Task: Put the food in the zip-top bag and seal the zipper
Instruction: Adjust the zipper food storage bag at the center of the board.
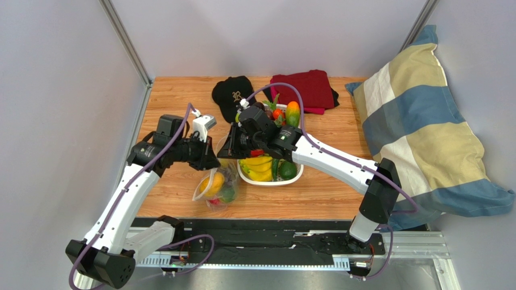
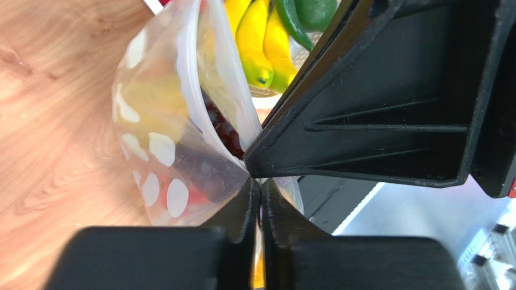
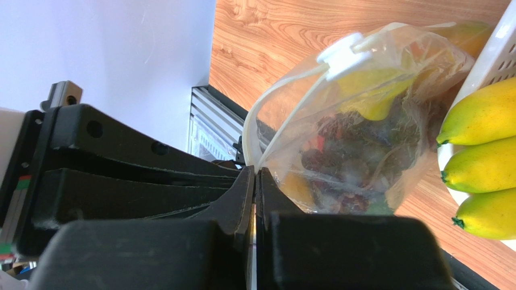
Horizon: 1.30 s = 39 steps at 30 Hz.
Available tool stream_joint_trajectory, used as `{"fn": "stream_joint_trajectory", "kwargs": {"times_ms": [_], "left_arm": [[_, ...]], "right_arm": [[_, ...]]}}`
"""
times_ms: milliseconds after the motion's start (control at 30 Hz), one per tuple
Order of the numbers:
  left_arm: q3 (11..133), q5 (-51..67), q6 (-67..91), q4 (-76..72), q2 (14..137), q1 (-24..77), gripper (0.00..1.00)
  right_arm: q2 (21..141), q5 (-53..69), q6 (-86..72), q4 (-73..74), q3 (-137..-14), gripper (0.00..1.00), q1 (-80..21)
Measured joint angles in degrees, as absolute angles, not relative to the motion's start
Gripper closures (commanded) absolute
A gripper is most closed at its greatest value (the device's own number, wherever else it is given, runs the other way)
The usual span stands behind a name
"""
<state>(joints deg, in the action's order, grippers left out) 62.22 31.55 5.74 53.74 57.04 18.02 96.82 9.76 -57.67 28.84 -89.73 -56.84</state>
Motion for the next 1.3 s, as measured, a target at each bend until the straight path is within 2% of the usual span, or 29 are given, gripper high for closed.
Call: {"fn": "stream_joint_trajectory", "kwargs": {"times_ms": [67,133,167,233,267,333,367,467,667,900,1100,1300], "left_arm": [[62.7,30.5,5.0,54.2,57.4,18.3,1.00],[63.8,30.0,3.6,55.6,57.9,18.4,1.00],[64.9,29.8,2.5,56.9,58.4,18.5,1.00],[67.2,29.3,0.0,59.7,58.9,18.5,1.00],[68.7,28.9,-1.9,61.6,59.0,18.5,1.00],[71.7,28.8,-6.0,64.8,58.7,18.4,1.00],[73.2,28.9,-7.8,66.2,58.3,18.3,1.00],[77.0,30.3,-13.5,69.7,55.6,18.3,1.00],[81.7,38.0,-27.9,76.9,52.2,18.3,1.00],[83.8,46.0,-42.4,78.8,58.2,18.3,1.00],[84.1,47.4,-49.4,78.9,60.7,21.2,1.00],[90.8,40.2,-50.5,79.2,60.4,22.6,1.00]], "right_arm": [[96.8,9.5,-57.6,28.6,-89.4,0.98,-56.8],[96.5,9.7,-57.2,27.6,-88.7,0.85,-56.9],[96.3,9.9,-57.0,26.8,-88.4,0.74,-56.9],[95.2,10.8,-55.7,25.3,-87.1,0.60,-56.8],[94.1,12.1,-54.2,24.9,-86.2,0.46,-56.6],[91.4,15.6,-50.5,24.7,-84.7,0.32,-55.7],[90.3,17.1,-49.3,24.6,-84.2,0.22,-55.4],[85.4,23.0,-42.3,24.6,-82.9,0.08,-54.0],[73.2,26.5,-26.5,26.4,-81.7,0.07,-52.5],[60.4,25.8,-8.6,27.2,-71.0,0.08,-52.6],[60.7,26.4,-0.8,27.4,-65.8,0.11,-52.7],[63.5,27.6,1.2,27.2,-65.9,0.11,-52.7]]}}
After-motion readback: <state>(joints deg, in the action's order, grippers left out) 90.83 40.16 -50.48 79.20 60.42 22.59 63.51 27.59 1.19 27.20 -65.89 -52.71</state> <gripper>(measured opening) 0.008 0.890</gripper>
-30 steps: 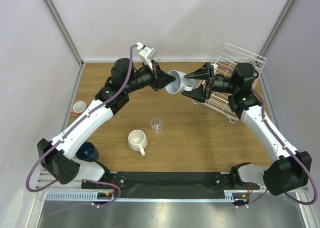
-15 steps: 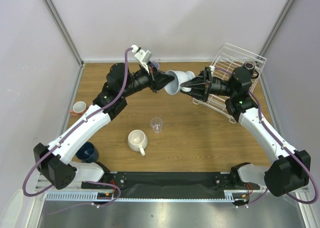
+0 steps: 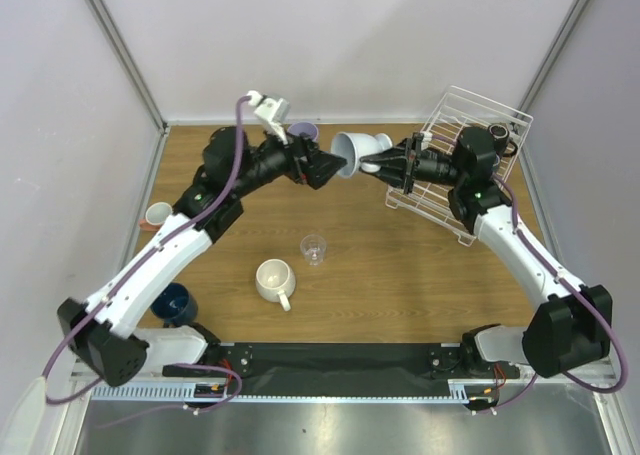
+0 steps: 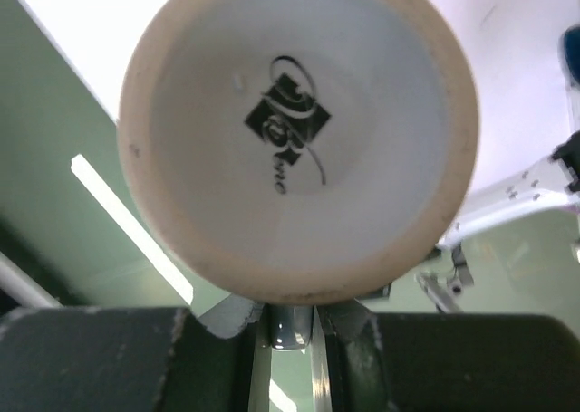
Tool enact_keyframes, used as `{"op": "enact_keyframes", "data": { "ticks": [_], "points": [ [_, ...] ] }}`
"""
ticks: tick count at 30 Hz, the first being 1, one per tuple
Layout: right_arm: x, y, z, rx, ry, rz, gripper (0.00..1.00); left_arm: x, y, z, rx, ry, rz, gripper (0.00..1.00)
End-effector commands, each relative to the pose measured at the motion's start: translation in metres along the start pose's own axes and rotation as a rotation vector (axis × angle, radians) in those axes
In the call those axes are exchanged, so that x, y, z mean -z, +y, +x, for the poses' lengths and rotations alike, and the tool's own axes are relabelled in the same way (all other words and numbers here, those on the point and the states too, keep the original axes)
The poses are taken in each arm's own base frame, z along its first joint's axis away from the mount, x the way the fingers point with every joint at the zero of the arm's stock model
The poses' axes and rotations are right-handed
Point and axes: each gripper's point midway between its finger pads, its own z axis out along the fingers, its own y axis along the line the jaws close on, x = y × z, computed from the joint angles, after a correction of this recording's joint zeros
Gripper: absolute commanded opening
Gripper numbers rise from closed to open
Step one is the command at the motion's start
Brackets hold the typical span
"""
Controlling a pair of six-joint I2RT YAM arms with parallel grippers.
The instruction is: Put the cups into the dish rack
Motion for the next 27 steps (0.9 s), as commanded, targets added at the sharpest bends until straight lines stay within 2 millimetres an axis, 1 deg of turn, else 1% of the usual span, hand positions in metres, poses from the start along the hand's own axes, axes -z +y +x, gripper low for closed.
{"op": "enact_keyframes", "data": {
  "ticks": [1,2,3,4,5,6,7,8,9,10,11,12,13,14,15,16,17,18,19,20,21,22,23,25,26,27],
  "points": [
    [0.005,0.038,-0.016,0.094,-0.091,-0.021,0.0,0.049,0.021,-0.035,-0.009,-0.109,-0.147,1.0],
    [0.006,0.036,-0.026,0.111,-0.121,0.001,0.0,0.06,0.028,-0.039,-0.011,-0.128,-0.186,1.0],
    [0.008,0.03,-0.039,0.16,-0.162,0.038,0.0,0.07,0.038,-0.041,-0.014,-0.144,-0.237,1.0],
    [0.011,0.024,-0.064,0.142,-0.216,0.07,0.0,0.081,0.056,-0.044,-0.033,-0.159,-0.322,1.0],
    [0.014,0.034,-0.07,0.188,-0.251,0.076,0.0,0.092,0.064,-0.038,-0.042,-0.137,-0.369,1.0],
    [0.016,0.028,-0.084,0.228,-0.285,0.112,0.0,0.101,0.068,-0.041,-0.053,-0.141,-0.408,1.0],
    [0.02,0.024,-0.113,0.25,-0.363,0.138,0.0,0.109,0.078,-0.042,-0.076,-0.131,-0.459,1.0],
    [0.024,0.021,-0.13,0.282,-0.411,0.176,0.0,0.114,0.082,-0.037,-0.082,-0.102,-0.489,1.0],
    [0.03,0.023,-0.136,0.286,-0.456,0.244,0.0,0.121,0.079,-0.039,-0.098,-0.11,-0.492,1.0],
    [0.034,0.02,-0.15,0.435,-0.488,0.314,0.0,0.124,0.079,-0.039,-0.117,-0.113,-0.496,1.0],
    [0.042,0.007,-0.187,0.439,-0.582,0.404,0.0,0.126,0.079,-0.036,-0.126,-0.11,-0.494,1.0],
    [0.049,0.011,-0.193,0.478,-0.624,0.464,0.0,0.128,0.078,-0.036,-0.139,-0.107,-0.491,1.0],
    [0.055,0.004,-0.209,0.541,-0.653,0.528,0.0,0.132,0.076,-0.038,-0.171,-0.106,-0.488,1.0],
    [0.066,-0.002,-0.233,0.566,-0.739,0.6,0.0,0.134,0.077,-0.036,-0.183,-0.098,-0.5,1.0],
    [0.072,0.0,-0.243,0.605,-0.777,0.631,0.0,0.138,0.078,-0.037,-0.202,-0.1,-0.509,1.0],
    [0.077,-0.001,-0.253,0.638,-0.808,0.67,0.0,0.144,0.077,-0.038,-0.234,-0.1,-0.52,1.0],
    [0.092,-0.002,-0.269,0.716,-0.883,0.763,0.0,0.151,0.085,-0.035,-0.243,-0.091,-0.57,1.0],
    [0.097,-0.008,-0.283,0.732,-0.908,0.816,0.0,0.155,0.087,-0.033,-0.254,-0.084,-0.589,1.0],
    [0.104,-0.011,-0.292,0.763,-0.938,0.865,0.0,0.161,0.089,-0.033,-0.279,-0.079,-0.609,1.0],
    [0.112,-0.011,-0.304,0.822,-0.985,0.928,0.0,0.167,0.09,-0.028,-0.292,-0.07,-0.623,0.99],
    [0.124,-0.012,-0.312,0.841,-1.042,0.983,0.0,0.171,0.091,-0.025,-0.303,-0.063,-0.63,1.0],
    [0.131,-0.019,-0.319,0.845,-1.067,1.027,0.0,0.174,0.092,-0.021,-0.319,-0.052,-0.635,1.0],
    [0.136,-0.022,-0.323,0.851,-1.091,1.059,0.0,0.179,0.093,-0.012,-0.318,-0.032,-0.643,1.0],
    [0.153,-0.026,-0.334,0.869,-1.152,1.148,0.0,0.184,0.098,-0.004,-0.312,-0.01,-0.669,1.0],
    [0.157,-0.032,-0.337,0.877,-1.162,1.183,0.0,0.187,0.1,0.001,-0.332,0.014,-0.678,1.0],
    [0.16,-0.03,-0.342,0.906,-1.179,1.2,0.0,0.189,0.102,0.002,-0.337,0.023,-0.688,1.0]
  ]
}}
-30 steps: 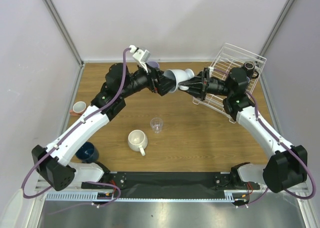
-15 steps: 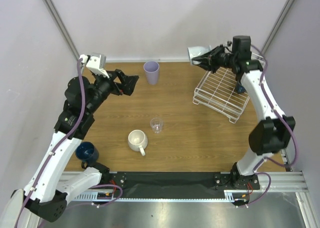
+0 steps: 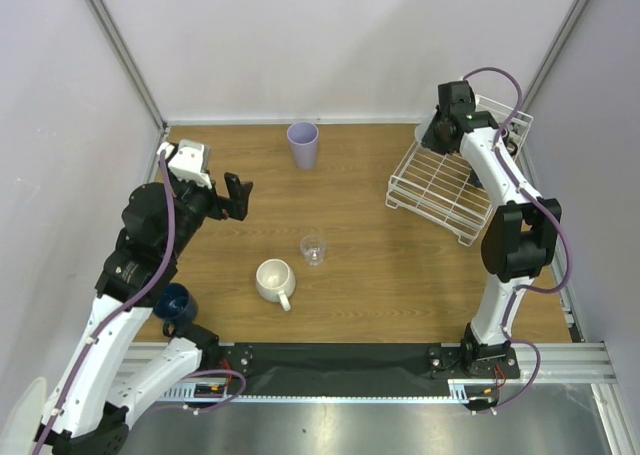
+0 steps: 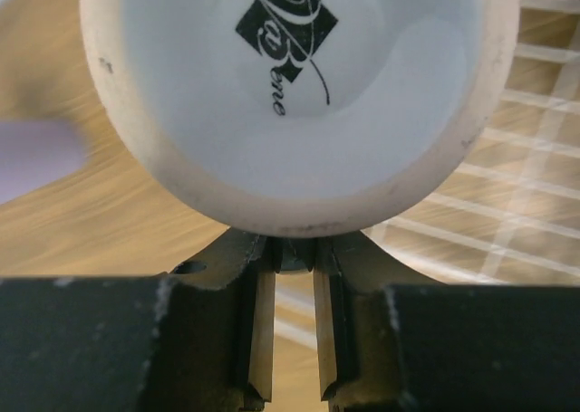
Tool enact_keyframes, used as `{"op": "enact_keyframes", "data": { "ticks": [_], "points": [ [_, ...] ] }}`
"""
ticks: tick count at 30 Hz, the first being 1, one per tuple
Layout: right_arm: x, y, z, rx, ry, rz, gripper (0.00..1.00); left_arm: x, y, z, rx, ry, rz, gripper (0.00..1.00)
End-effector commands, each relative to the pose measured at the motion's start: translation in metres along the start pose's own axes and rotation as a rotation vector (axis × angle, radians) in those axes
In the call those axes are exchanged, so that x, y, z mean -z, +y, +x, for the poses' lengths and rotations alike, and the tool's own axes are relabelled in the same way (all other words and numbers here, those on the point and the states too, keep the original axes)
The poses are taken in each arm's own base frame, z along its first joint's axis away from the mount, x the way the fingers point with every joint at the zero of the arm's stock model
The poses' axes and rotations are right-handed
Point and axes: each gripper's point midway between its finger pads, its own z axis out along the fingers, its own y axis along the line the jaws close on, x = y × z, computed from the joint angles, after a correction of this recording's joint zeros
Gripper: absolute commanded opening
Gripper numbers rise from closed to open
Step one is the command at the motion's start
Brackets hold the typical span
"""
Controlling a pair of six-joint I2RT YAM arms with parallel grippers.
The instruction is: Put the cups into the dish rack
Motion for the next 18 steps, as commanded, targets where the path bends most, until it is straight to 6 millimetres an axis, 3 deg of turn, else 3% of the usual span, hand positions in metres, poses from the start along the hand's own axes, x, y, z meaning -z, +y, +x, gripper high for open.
{"op": "enact_keyframes", "data": {
  "ticks": [1,11,14,17,18],
  "points": [
    [0.001,-0.021,-0.054,0.135,-0.256,0.158,0.0,0.005,0.018,0.012,-0.087,0.044,-0.078,1.0],
    [-0.036,-0.05,-0.079,0.194,-0.317,0.316,0.0,0.003,0.026,0.027,-0.106,0.091,-0.117,1.0],
    [-0.056,-0.052,-0.081,0.23,-0.315,0.329,0.0,0.004,0.032,0.032,-0.105,0.111,-0.151,1.0],
    [-0.064,-0.053,-0.088,0.236,-0.337,0.339,0.0,0.005,0.034,0.034,-0.103,0.129,-0.157,0.99],
    [-0.074,-0.06,-0.087,0.232,-0.324,0.354,0.0,0.005,0.034,0.035,-0.102,0.135,-0.157,1.0]
  ]
}}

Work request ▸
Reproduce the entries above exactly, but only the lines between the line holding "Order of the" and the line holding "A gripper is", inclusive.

Answer space ▸
Order of the numbers:
  left_arm: q3 (11..133), q5 (-51..67), q6 (-67..91), q4 (-76..72), q2 (14..137), q1 (-24..77), gripper (0.00..1.00)
  right_arm: q2 (21..141), q5 (-53..69), q6 (-86..72), q4 (-73..74), q3 (-137..-14), gripper (0.00..1.00), q1 (-80..21)
Measured joint angles in degrees, as absolute angles, not relative to the motion's start
Gripper closures (commanded) absolute
A gripper is most closed at its greatest value (the device's own number, wherever else it is given, runs the other way)

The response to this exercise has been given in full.